Antistatic generative AI statement
September 2026
About this statement
This statement sets out the parameters and considerations Antistatic will apply when using AI tools that generate text, code and images based on patterns from existing large datasets (GenAI). This includes capabilities built into software products, standalone large language models (LLMs) like ChatGPT or Claude, and AI agents. Due to the type of work we do, this document focuses on text generation applications of GenAI.
This statement reflects our current thinking about the use of these tools and how we thoughtfully approach technological transitions. We may update it from time to time as the technology and our approach evolves.
We’ve also published a blog post to provide more context and thinking behind this statement.
Our overall approach to GenAI
Human judgement, creativity and relationships are at the core of Antistatic and how we support our clients and collaborators to make the best decisions and recommendations in their projects. We also love our job, and part of doing it well is going through the process of thinking things through with clients, writing drafts, refining and editing.
We’re not anti-efficiency or productivity, but we are careful and judicious in how we use all tech tools — including GenAI. We use GenAI to address specific business problems or achieve clear outcomes not otherwise possible with the resources we have available. There are also some tasks we have decided not to use GenI tools for.
Tasks we don’t use GenAI tools for
At Antisatic, we do not use GenAI:
to generate text in the deliverables we produce for clients
to generate text for Antistatic outputs including research reports, Print Object, essays and articles, and our website
as the sole method for analysis or summarising of inputs for client projects.
We are also committed to avoiding tools produced by companies whose ethics are severely misaligned with our own. We are working through what that means in practice and where we draw the line.
Where we are using or considering GenAI
In project work and client deliverables
We use GenAI tools in parts of our workflow for client projects, including to:
help identify and summarise relevant documents and prior research on a topic
ask questions and perform searches to retrieve information across documents
draft and format citations of the papers, reports and other documents we reference in our work.

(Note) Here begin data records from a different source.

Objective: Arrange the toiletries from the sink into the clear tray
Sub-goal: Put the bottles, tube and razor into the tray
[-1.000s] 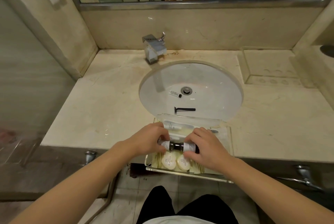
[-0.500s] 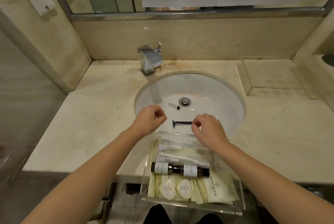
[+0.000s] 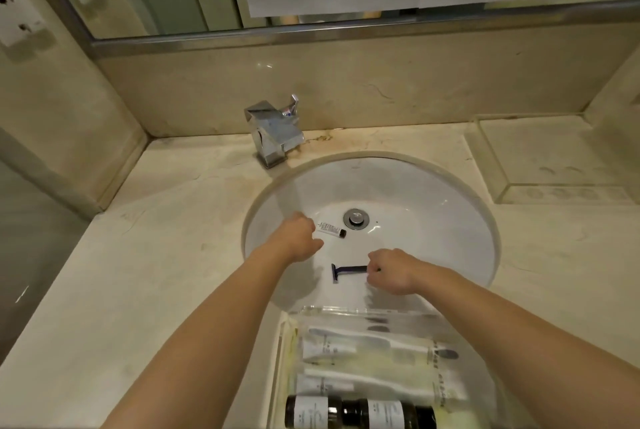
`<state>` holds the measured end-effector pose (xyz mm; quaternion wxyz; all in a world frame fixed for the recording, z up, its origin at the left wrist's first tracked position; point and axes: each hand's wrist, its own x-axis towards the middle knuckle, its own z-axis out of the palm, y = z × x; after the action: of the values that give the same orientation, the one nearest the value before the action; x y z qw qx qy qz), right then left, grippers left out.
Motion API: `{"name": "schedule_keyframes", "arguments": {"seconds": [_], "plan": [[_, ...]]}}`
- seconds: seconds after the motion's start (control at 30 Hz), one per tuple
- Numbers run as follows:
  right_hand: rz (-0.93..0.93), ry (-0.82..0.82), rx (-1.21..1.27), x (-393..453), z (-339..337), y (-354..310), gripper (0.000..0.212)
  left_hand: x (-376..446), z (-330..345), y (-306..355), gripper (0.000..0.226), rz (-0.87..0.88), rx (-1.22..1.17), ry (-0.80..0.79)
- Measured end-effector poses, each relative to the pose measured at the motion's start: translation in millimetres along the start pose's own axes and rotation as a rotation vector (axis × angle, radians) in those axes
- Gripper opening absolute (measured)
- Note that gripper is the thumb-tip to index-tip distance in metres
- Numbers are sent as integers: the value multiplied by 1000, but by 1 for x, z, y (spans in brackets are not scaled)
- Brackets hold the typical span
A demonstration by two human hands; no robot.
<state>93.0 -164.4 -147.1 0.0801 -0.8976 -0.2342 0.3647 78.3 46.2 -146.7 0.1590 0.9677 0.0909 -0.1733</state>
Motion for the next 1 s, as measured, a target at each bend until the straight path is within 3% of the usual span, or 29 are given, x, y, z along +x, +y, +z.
{"name": "schedule_keyframes", "arguments": {"seconds": [0.23,0.37,0.43,0.63,0.77,0.9,1.0], "plan": [[31,-224,-304,42,15,9,51,42,30,7,53,56,150,-151],[50,-255,-370,53,25,20,36,60,38,10,44,91,256,-270],[37,-238,-355,55,30,25,39,67,42,10,41,117,309,-314],[33,-163,-316,41,22,24,30,69,45,14,40,145,351,-301],[69,4,-102,35,10,25,11,62,47,5,36,136,308,-280],[146,241,237,27,-9,22,26,50,42,-4,21,80,233,-257],[184,318,454,20,-17,20,20,37,35,-8,7,64,190,-206]]}}
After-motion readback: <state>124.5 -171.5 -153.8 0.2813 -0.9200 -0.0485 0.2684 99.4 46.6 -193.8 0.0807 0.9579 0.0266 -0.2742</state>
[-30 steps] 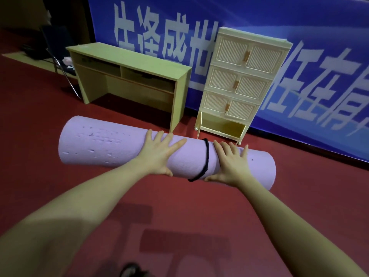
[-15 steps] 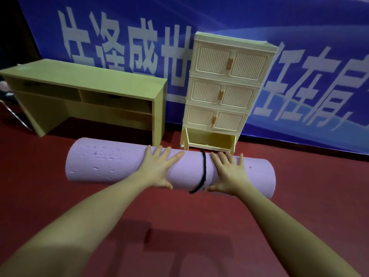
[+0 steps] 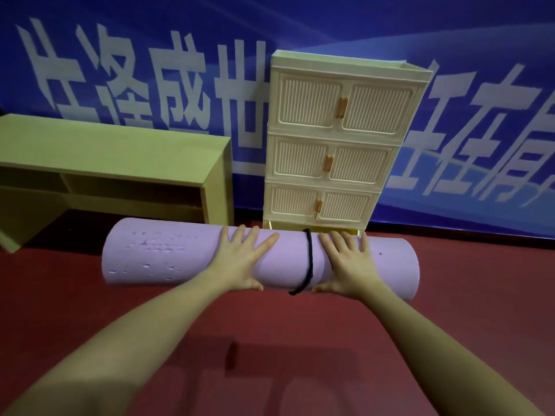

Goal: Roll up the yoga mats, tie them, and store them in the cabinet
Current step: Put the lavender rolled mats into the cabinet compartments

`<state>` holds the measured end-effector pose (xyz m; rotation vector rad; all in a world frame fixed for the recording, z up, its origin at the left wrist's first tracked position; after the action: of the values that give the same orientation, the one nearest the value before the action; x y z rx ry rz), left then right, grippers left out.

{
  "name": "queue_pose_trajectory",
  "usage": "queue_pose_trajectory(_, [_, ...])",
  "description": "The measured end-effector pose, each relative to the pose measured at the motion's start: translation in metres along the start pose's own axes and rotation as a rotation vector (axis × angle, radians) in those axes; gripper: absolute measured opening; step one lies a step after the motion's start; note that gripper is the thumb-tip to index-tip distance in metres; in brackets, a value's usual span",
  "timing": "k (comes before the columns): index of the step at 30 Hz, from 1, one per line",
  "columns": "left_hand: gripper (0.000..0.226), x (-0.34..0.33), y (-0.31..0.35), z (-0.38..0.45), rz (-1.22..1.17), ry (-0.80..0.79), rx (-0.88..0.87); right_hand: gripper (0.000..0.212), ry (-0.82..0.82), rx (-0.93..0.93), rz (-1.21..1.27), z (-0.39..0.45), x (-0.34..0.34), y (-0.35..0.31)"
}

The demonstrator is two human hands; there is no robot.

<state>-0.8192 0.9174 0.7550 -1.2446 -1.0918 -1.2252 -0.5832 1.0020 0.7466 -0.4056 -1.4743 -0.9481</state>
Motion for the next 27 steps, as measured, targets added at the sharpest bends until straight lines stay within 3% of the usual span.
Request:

We are also considering other applications of GenAI tools, including to:
assist in carrying out data and thematic analysis
identify potential holes in our thinking and analysis
check tone and provide style suggestions on already-written text (for example to meet internal style guides or plain language standards).
We also use other (non-GenAI) language-centered AI tools for aspects of our workflow, including to check spelling and grammar, and transcribe interviews for subsequent manual review.
We review and verify AI outputs before using them in our work. We always use AI tools in conjunction with human judgement and validation. We are open to using AI tools for some other purposes at clients’ request, and we welcome this conversation.
Back office and administration
We may use GenAI and other AI tools, including those built into the productivity apps we use, to automate or speed up processes in running our business. We give specific consideration to potential privacy and accuracy impacts before using these capabilities (e.g. if recording meetings to draft minutes or notes).
Why we draw a line on generating content for our client and writing outputs
Our decision to not use AI to generate content for our client deliverables and project work reflects:
it’s easier and more effective for us to track provenance, ensure appropriate tone and voice, and produce distinctive and unique outputs when we draft content ourselves (we also really enjoy writing!)
editing AI-generated outputs to ensure accuracy and make style and content adjustments can be time consuming, and there is a risk of missing convincing-looking errors and gaps in thinking
the writing we do for clients is often produced through a process that includes multi-stakeholder discussion, deliberation, synthesis, negotiation, and collaborative drafting — the process itself is important for having a trusted output
LLMs are limited by their training data and other parameters, which can lead to bias in the outputs produced — for example they may not adequately reflect minority and Indigenous perspectives.
keeping our writing and analysis skills sharp is important so we can provide high quality advice; completing some tasks manually is a way for us to do this.
Key questions we ask when using GenAI tools
When we are considering using GenAI tools as part of client work, we always ask the following questions and adjust our approach accordingly:
Is this actually solving a specific problem or speeding things up considerably?
Will this retain or improve the quality of our work?
Are we using the right tool for the job?
Are appropriate privacy and data governance processes in place?
Are we confident that the GenAI outputs we’re using to inform our work are correct?
Does the GenAI model contain inherent bias relating to the subject matter?
Does this make us enjoy our work less?
Will our ability to exercise judgement or provide expert advice be impacted?
Acknowledgements
Thank you to Mandy Henk and Dave Moskovitz for reviewing our draft statement providing thoughtful feedback to make improvements.